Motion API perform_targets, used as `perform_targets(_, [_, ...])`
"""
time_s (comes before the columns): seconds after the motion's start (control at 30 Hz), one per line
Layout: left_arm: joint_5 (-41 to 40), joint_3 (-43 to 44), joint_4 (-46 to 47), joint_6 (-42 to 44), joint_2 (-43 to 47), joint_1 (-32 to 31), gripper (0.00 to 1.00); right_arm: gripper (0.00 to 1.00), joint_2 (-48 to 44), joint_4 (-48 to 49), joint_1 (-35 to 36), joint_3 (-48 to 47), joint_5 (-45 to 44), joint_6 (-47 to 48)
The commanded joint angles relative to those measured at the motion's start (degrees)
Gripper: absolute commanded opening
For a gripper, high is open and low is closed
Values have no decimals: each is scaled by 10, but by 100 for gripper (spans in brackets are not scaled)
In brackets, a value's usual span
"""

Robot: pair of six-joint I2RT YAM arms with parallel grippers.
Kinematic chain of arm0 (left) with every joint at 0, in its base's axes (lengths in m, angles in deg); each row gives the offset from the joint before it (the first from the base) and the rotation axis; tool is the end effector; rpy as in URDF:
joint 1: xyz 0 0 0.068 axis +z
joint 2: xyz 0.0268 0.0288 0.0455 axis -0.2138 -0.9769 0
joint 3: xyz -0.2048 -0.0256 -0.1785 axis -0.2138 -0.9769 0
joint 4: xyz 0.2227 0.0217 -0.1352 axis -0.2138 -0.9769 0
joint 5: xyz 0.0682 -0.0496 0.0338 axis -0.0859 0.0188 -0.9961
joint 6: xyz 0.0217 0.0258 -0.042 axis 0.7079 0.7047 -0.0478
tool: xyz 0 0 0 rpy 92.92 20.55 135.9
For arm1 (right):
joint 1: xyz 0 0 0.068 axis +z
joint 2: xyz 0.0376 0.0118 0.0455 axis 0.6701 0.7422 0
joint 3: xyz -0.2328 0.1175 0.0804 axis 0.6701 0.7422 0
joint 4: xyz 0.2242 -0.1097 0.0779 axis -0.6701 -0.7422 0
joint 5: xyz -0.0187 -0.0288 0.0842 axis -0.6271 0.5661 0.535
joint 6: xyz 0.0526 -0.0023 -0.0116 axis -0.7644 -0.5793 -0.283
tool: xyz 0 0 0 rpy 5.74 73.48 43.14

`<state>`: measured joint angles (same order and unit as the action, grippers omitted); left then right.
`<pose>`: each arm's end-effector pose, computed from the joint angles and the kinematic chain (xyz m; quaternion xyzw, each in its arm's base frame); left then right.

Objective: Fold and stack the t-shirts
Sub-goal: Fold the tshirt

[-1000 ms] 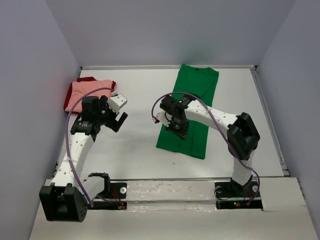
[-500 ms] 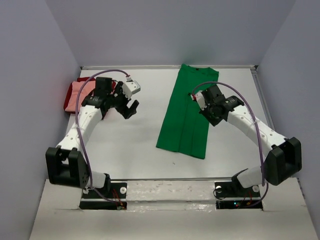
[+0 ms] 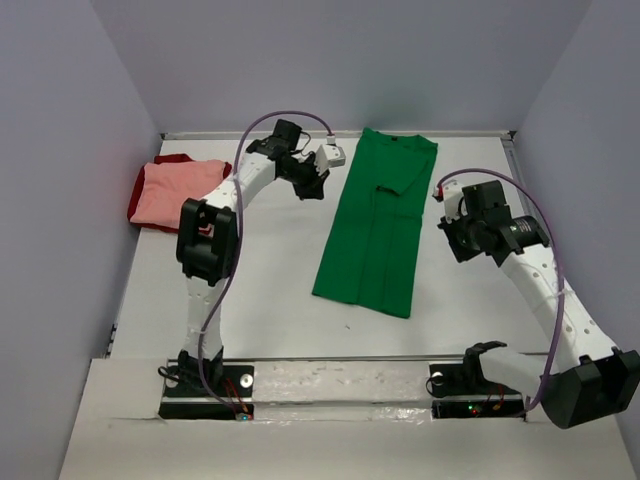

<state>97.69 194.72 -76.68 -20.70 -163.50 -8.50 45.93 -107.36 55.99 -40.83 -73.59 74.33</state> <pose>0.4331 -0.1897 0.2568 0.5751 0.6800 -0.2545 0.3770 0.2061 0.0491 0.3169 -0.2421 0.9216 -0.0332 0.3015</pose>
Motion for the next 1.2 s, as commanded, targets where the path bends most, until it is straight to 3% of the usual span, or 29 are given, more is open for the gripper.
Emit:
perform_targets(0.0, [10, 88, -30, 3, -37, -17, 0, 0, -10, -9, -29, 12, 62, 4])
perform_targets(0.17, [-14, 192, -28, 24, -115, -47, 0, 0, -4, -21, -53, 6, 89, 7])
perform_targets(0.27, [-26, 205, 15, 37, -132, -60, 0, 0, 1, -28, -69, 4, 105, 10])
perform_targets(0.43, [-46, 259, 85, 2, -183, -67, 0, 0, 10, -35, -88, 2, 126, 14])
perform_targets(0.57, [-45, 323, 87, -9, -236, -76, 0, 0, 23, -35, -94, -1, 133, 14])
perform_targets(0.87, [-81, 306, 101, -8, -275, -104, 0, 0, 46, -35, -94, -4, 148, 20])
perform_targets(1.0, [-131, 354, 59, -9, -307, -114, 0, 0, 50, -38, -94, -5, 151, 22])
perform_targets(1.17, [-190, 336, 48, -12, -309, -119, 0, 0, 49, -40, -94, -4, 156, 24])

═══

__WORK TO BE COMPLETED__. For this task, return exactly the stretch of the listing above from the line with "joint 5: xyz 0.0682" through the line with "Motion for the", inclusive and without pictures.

__OUTPUT FOR THIS EXERCISE__.
joint 5: xyz 0.0682 -0.0496 0.0338 axis -0.0859 0.0188 -0.9961
joint 6: xyz 0.0217 0.0258 -0.042 axis 0.7079 0.7047 -0.0478
tool: xyz 0 0 0 rpy 92.92 20.55 135.9
For arm1 (right):
joint 1: xyz 0 0 0.068 axis +z
joint 2: xyz 0.0376 0.0118 0.0455 axis 0.6701 0.7422 0
joint 3: xyz -0.2328 0.1175 0.0804 axis 0.6701 0.7422 0
joint 4: xyz 0.2242 -0.1097 0.0779 axis -0.6701 -0.7422 0
joint 5: xyz -0.0187 -0.0288 0.0842 axis -0.6271 0.5661 0.535
joint 6: xyz 0.0526 -0.0023 -0.0116 axis -0.7644 -0.5793 -0.283
tool: xyz 0 0 0 rpy 5.74 73.48 43.14

`<state>`: measured joint angles (same order and unit as the action, grippers omitted); left then right.
`<pose>`: each arm's end-effector pose, computed from the joint angles and the kinematic chain (xyz m; quaternion xyzw, each in its arm's base frame); left then right.

Objective: Fold and stack the t-shirts
Sub-goal: Fold the tshirt

[-1000 ms] 
[-500 ms] 
[+0 ms] 

<state>97.69 194.72 -76.68 -20.70 -163.50 -8.50 45.93 -107.36 55.99 -40.83 -73.59 74.33</state> <pose>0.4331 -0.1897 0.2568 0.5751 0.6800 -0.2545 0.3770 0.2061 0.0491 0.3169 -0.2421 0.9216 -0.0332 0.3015</pose>
Motion for the next 1.2 s, as commanded, targets where the path bends most, until it is straight to 3% of the usual span, or 29 are given, more is open for the gripper.

There is nothing else to the answer.